The aim of this study was to identify child and school-level characteristics that explained inter-individual differences in gross motor coordination (GMC). Participants (n = 390), recruited from 18 Portuguese primary schools, were aged 6 to 10 years of age. Birth weight, body fat (BF), physical activity (PA), physical fitness (PF) and GMC were assessed. School size, setting, infrastructure and physical education classes were considered as school context markers. A multilevel modeling approach was used to identify hierarchical effects (child and school levels). It was found that children-level variables (sex, PF, and BF) significantly explained 63% of the 90% variance fraction at the individual level; boys outperformed girls (p < 0.05), individuals with higher BF were less coordinated (p < 0.05), and those with higher PF were more coordinated (p < 0.05). School-variables (e.g. school size and playing surface) explained 84% of the 10% variation fraction. These findings confirm the roles of sex, PFS and BF. Interestingly they also suggest that the school environment plays a minor but significant role in GMC development. However, it is important to stress that the school context and conditions can also play an important role in a child's motor development, providing adequate and enriching motor opportunities.

1. Introduction

It is well known that children’s physical fitness (PF) [1] and sedentary behaviors are linked with pediatric obesity levels [2]. It therefore seems reasonable to assume that these behaviors will also negatively affect gross motor coordination (GMC) development, since motor coordination correlates with PF, physical activity (PA), weight status and/or body fatness (BF) during childhood [3,4,5,6]. In addition associations have been found between GMC, body size/shape, PA and PF [7,8]. However, little is known about the extent to which GMC variance may be explained by the additive effects of body fatness, PA and PF levels, and other important biological and environmental factors.

GMC is considered an important element of a child’s motor skills, and their cognitive and psychological behaviors [9]. Balanced and controlled movements have also been linked to social interactions and health-related benefits [10,11], which track throughout adolescence [12]. Children GMC status results from a complex interaction of biological and maturational factors [9,13], influenced by both genes and the environment [14,15]. It has been previously shown that GMC variability is dependent on gender and chronological age (biological factors), especially during the post-pubertal years [13]. Furthermore, fetal life has also been shown to be a contributing factor to motor development across the lifespan, especially during childhood [16]. Low birth weight is considered a strong risk factor for delayed motor development across the lifespan [16]. Environmental factors are also associated with GMC development [14]. For example, the school setting plays a key role in GMC development given the fact that the school is the most highly organized and structured institution within any society [17] where children spend the most part of their daily life.

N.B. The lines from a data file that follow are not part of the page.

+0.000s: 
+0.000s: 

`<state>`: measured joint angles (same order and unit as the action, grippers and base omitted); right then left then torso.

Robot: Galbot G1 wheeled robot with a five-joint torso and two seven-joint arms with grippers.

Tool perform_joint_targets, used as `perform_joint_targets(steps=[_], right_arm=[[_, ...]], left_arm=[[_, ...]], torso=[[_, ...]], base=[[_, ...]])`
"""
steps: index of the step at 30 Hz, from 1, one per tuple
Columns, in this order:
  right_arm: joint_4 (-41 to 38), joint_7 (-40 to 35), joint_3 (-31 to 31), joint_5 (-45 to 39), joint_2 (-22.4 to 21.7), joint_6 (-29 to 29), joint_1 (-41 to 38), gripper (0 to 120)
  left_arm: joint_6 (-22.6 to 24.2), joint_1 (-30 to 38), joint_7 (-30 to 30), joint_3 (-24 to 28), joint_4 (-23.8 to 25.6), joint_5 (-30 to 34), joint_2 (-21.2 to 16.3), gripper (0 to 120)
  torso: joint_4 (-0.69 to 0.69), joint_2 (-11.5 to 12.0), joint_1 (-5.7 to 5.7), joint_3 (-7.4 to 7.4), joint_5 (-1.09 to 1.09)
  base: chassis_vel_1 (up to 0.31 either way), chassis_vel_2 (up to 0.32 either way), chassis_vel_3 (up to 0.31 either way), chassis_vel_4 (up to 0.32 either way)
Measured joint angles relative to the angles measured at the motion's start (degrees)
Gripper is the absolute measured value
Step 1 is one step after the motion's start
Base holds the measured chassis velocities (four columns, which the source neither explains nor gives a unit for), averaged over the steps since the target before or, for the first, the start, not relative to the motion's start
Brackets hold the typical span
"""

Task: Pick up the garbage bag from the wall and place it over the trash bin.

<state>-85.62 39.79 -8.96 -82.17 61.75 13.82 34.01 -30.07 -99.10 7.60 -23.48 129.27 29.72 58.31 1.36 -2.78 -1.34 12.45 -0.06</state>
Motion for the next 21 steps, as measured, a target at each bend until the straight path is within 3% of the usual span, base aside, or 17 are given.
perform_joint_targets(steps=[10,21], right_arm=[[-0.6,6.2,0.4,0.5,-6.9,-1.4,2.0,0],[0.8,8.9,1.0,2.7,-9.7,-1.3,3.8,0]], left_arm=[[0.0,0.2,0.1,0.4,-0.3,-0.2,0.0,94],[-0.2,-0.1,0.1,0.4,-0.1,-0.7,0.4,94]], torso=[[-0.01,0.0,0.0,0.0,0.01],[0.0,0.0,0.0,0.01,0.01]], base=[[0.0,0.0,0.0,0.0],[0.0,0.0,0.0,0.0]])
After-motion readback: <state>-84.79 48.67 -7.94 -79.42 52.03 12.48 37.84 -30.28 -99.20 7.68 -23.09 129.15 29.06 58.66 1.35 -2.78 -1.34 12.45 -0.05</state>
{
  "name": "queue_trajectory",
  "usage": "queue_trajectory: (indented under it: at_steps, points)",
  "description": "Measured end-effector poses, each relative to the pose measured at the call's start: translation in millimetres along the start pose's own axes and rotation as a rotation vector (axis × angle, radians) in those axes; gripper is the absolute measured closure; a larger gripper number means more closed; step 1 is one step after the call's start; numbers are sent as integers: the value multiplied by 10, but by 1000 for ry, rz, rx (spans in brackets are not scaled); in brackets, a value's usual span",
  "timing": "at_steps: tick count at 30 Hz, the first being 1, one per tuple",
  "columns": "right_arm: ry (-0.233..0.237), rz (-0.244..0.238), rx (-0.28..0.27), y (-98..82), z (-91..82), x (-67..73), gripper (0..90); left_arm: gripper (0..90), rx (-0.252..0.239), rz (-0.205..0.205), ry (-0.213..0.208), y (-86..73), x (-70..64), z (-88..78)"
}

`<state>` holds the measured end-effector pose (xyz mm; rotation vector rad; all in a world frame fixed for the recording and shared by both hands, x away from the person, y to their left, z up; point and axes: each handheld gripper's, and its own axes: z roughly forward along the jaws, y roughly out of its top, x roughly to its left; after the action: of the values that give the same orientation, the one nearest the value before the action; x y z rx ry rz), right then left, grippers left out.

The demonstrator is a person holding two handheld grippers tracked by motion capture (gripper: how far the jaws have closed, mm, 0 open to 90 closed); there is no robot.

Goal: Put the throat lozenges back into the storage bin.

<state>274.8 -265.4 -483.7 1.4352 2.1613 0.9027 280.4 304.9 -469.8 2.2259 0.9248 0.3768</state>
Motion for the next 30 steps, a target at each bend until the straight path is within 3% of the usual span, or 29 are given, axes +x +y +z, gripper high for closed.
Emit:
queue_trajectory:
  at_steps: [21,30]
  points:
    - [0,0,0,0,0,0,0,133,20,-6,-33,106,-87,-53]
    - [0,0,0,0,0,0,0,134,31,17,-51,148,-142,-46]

During planed and organized physical education (PE) classes, children’s motor learning and development are influenced in many ways. School routines also increase the options for other organized and informal motor experiences [6,17]. Thus, it is expected that children’s motor development process be adequately addressed during their school attendance, providing them with time for unstructured play and games participation in high quality PE.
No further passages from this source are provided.